(ASSIGNED TASK) Some lines of these records may hold the word "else"; state how many, using only the number.

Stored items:
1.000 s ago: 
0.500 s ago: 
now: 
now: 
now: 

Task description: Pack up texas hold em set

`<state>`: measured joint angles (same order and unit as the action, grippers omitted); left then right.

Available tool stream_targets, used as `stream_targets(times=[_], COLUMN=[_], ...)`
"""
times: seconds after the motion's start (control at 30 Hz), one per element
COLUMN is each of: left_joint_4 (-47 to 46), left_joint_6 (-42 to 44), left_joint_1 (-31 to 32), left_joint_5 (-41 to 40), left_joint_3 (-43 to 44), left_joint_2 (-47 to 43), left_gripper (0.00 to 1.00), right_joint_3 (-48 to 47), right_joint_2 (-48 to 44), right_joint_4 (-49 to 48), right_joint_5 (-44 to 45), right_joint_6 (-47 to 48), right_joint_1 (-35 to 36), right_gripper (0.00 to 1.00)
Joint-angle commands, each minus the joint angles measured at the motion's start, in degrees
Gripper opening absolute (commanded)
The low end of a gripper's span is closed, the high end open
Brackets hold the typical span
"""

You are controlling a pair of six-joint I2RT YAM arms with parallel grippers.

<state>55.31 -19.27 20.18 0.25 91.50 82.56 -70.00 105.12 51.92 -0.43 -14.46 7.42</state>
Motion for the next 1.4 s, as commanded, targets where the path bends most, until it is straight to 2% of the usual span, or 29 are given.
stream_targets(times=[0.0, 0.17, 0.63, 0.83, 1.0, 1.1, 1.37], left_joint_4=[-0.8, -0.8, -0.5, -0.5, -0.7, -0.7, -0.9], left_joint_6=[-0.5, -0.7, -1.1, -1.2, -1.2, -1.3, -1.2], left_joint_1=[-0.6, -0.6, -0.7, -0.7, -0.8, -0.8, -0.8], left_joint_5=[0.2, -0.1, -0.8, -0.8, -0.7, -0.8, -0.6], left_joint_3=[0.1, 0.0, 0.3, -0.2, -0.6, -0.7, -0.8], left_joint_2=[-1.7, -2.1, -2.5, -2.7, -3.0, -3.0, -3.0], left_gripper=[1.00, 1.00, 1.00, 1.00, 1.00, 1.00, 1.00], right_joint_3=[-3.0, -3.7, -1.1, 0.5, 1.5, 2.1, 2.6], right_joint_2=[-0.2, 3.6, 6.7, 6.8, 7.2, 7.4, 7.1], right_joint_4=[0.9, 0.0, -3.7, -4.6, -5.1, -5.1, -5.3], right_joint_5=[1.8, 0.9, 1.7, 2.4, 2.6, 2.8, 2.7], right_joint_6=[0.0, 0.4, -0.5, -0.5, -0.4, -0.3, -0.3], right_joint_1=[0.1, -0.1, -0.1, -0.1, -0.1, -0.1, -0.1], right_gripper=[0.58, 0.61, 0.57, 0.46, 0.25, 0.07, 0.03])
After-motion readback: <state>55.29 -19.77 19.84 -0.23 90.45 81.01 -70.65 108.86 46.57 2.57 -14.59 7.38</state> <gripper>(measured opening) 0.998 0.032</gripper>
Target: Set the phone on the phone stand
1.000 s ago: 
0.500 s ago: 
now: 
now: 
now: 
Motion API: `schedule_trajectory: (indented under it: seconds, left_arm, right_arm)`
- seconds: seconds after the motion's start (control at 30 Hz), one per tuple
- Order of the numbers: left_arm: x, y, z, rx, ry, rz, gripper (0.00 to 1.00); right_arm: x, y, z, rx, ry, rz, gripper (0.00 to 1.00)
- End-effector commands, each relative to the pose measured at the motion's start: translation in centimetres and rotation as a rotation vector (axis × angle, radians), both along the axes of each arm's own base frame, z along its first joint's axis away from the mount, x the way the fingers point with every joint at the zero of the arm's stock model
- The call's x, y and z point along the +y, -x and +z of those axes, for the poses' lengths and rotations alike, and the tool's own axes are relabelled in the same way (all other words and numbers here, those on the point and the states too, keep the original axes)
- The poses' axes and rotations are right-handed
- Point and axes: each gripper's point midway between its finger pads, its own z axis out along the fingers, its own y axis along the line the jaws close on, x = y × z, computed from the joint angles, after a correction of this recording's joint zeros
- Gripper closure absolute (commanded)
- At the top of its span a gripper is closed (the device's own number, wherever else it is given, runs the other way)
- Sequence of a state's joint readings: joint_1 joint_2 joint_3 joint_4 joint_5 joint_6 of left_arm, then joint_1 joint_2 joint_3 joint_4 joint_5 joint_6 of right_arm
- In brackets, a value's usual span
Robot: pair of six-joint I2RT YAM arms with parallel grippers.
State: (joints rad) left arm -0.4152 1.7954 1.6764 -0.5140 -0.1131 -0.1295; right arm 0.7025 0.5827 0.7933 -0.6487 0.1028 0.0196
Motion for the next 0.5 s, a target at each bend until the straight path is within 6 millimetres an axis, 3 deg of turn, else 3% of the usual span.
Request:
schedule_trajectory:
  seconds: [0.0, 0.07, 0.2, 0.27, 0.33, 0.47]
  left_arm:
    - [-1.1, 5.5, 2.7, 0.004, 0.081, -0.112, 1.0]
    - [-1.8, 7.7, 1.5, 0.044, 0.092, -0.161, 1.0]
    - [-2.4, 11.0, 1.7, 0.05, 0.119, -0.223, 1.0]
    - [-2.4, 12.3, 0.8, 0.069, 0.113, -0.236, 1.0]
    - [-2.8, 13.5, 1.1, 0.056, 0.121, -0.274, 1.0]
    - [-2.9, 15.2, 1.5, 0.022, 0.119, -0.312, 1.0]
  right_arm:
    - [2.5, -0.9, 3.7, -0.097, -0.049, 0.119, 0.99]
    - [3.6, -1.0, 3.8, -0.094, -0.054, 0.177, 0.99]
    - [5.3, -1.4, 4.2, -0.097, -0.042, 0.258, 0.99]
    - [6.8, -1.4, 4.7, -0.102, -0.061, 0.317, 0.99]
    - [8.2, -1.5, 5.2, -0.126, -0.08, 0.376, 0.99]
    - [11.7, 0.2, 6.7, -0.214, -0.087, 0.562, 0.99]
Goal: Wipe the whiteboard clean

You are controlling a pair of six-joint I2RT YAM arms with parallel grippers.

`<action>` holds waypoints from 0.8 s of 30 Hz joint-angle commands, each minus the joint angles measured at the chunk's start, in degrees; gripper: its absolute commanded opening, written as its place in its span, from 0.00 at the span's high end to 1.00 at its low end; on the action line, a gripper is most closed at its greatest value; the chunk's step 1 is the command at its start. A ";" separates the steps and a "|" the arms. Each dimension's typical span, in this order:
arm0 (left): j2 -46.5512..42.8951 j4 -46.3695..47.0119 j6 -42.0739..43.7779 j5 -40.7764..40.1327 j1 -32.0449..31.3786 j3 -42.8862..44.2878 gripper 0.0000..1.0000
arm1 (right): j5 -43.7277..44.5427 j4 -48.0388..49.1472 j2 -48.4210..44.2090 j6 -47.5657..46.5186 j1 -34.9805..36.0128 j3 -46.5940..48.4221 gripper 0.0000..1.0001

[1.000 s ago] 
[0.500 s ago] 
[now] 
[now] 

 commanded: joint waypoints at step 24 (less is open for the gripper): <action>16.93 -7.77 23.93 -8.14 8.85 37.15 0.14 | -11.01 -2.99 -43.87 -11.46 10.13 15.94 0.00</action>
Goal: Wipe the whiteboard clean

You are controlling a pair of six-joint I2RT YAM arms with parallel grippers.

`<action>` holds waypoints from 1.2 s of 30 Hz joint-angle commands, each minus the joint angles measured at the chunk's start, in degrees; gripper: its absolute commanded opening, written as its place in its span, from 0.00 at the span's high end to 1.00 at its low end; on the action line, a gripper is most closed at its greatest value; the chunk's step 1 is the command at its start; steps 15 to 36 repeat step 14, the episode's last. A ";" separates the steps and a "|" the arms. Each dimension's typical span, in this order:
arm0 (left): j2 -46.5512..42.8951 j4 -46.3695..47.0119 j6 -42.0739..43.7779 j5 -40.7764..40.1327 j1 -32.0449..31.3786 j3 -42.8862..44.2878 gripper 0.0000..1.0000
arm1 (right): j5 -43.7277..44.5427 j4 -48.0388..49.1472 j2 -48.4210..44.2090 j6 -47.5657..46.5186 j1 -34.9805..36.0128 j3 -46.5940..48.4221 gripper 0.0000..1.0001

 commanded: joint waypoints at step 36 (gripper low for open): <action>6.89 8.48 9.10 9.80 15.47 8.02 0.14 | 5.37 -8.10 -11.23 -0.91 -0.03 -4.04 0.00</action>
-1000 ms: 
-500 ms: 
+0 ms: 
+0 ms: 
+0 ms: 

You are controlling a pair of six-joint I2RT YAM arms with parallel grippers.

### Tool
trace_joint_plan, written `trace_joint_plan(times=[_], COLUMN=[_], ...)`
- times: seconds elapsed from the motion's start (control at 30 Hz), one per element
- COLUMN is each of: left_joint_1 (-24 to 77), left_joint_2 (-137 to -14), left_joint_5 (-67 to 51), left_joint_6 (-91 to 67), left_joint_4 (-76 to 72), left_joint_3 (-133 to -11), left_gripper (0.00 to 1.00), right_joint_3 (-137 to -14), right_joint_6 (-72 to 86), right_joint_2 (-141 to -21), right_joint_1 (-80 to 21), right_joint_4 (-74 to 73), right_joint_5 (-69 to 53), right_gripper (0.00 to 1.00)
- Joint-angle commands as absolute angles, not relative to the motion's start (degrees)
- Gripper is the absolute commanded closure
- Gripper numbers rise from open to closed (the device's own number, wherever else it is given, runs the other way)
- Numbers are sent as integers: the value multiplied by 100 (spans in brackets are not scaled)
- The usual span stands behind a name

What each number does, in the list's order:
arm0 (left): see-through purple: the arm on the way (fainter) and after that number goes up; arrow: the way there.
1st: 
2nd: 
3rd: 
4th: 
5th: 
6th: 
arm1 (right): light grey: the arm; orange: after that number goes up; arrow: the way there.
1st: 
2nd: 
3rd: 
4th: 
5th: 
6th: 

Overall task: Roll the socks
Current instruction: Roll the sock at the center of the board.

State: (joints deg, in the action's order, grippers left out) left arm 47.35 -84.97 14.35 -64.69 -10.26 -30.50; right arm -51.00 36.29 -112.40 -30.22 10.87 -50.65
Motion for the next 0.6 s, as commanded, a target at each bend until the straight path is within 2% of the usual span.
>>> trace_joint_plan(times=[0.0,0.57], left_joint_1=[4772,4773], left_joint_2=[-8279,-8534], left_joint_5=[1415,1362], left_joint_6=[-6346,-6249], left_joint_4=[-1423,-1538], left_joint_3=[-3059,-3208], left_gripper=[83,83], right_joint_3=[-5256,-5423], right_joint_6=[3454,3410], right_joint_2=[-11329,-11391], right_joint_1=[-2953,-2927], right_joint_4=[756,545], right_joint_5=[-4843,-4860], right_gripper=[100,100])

(ANSWER AREA) 3